Любопытная догадка мелькнула в голове у прозорливого государя: недавно при очистке места для нечистот был обнаружен новорожденный, завернутый в дворцовую салфетку. Петр воскликнул:
— Это так исполняются мои указы: зазорных младенцев не отдаете в гошпитали, а, словно крысы кровожадные, их, беспомощных, подданных моих, уничтожаете? Ну да я вас! Гамильтон сюда приволоките, всю правду сластолюбица брюхатая доложит!
Поначалу Гамильтон во всем запиралась, выгораживая Орлова. Но денщик был призван к допросу и обличил ту, которой многажды клялся в любви:
— Чего юлишь? Сама со мной малакией блудной и по-разному развлекалась, а теперь перед государем-батюшкой крутишься?
Потащили в застенок красавицу, кнутом били — терпела. Стали веником каленым пытать, с третьего веника дико заорала, во всем повинилась:
— Ой, не надо! Бога ради и всех святых умоляю, не жгите тело! Взяла на душу грех тягчайший… Двух младенцев в чреве умертвила, а третьего, что у фонтана нашли, уже рожденного живота лишила. А того, что в нечистотах брошенный, так это не мой, клянусь! Другой кто-то сделал… А Орлов ни в чем не повинен, не ведал он о моих пакостях.
Да, благородно сердце любящей женщины! Орлова продолжала всячески обелять.
И все же ему почти год, не ведая дальнейшей своей судьбы, пробыть пришлось в застенке.
Государь уж потом вспомнил о бывшем денщике и обратно на ту же должность принял.
— А что сталось с Гамильтон? Государь ее простил, поди? — спросила слабым голосом императрица, вытирая платочком слезы жалости.
— Ваше императорское величество, так изволили многие современники сих событий думать.

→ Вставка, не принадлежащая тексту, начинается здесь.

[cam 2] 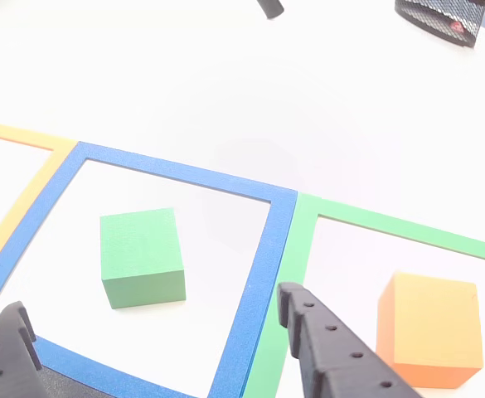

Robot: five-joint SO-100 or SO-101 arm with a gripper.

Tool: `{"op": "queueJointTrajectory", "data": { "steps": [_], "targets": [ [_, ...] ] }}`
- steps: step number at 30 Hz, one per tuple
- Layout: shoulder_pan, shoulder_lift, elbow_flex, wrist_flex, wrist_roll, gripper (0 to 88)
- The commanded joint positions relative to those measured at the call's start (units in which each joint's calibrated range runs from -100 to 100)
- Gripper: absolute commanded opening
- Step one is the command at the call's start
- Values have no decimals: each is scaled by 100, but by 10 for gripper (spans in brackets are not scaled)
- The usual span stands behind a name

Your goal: Tower of hanoi

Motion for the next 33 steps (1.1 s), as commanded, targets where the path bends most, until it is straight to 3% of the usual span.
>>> {"op": "queueJointTrajectory", "data": {
  "steps": [1, 11, 33],
  "targets": [
    [-3, 1155, -428, -1260, 36, 361],
    [35, 3036, -1438, -2370, 36, 361],
    [-549, 4417, -2610, -2912, 36, 351]
  ]
}}
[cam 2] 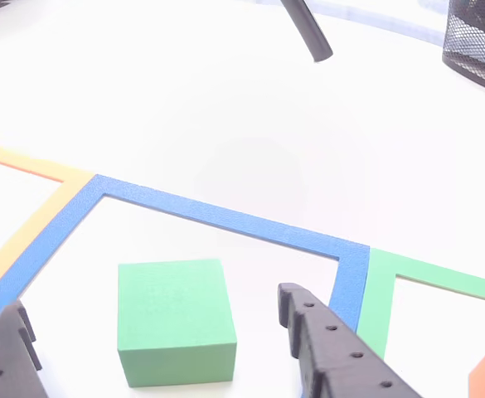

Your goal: Tower of hanoi

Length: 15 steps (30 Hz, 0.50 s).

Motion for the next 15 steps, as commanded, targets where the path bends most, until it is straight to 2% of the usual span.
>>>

Дожидаясь смертного приговора, надеялась на милость и несчастная Гамильтон. Она решила, что ее бывший любовник помнит те утехи, кои она ему в алькове дарила. До последнего мгновения она ждала помилования.
Туманным утром четырнадцатого марта тысяча семьсот девятнадцатого года она оделась в белое бальное платье, с шелковыми темными лентами. Ее отконвоировали на Троицкую площадь, возвели на эшафот. Тысячи людских глаз следили за ней со страхом и жалостью. Гамильтон давно и искренне раскаялась в своих преступлениях. Душа ее теперь была чиста.
Петр встретил ее ласково, не ругал и не бранил, как это бывало с другими жертвами. Секретарь, обращаясь к толпе и шамкая черной дырой беззубого рта, выкрикивал:
— Девка Марья Гамильтон! Петр Алексеевич, всея Великая и Малыя, и Белыя России самодержец, указал на твои, Марья, вины, что ты жила блудно и была оттого брюхата трижды и двух ребятенков из себя лекарством вытравила, а третьего родила, удавила и отбросила, в чем с розыском повинилась. За такое твое душегубство над лежит тебя казнить смертью.
Затрепетала Гамильтон, упала на колени пред государем:
— Хоть в монастырь на вечное покаяние, не лишайте токмо живота, Петр Алексеевич, милостивец!
Государь со всяческой любезностью поднял с колен осужденную, долгим поцелуем приник к ее устам, сказал печально:
— Без нарушения Божественных и государственных законов не могу, Марьюшка, спасти тебя от смерти. Итак, прими со смирением казнь. Бог простит тебя, помолись токмо с раскаянием и верою.
Гамильтон вновь опустилась на колени — теперь для молитв. Петр тайком (!) дал знак палачу. Сверкнул топор — голова, обагряя доски, со стуком покатилась по помосту.
* * *
Штелин закончил рассказ.
У женщин по щекам текли слезы.
Екатерина Великая осенила себя крестным знамением:
— Хвала Господу, смертную казнь я отменила… И пусть эти головы закопают в землю. Они заслужили покой, да и на спирт расходоваться неразумно.
Дашкова поспешила добавить:
— Это вельми жуткая и трогательная история. Ежели государыня не возражает, про вторую голову, находящуюся в сей банке, вы, Яков Яковлевич, поведаете нам как-нибудь в другой раз.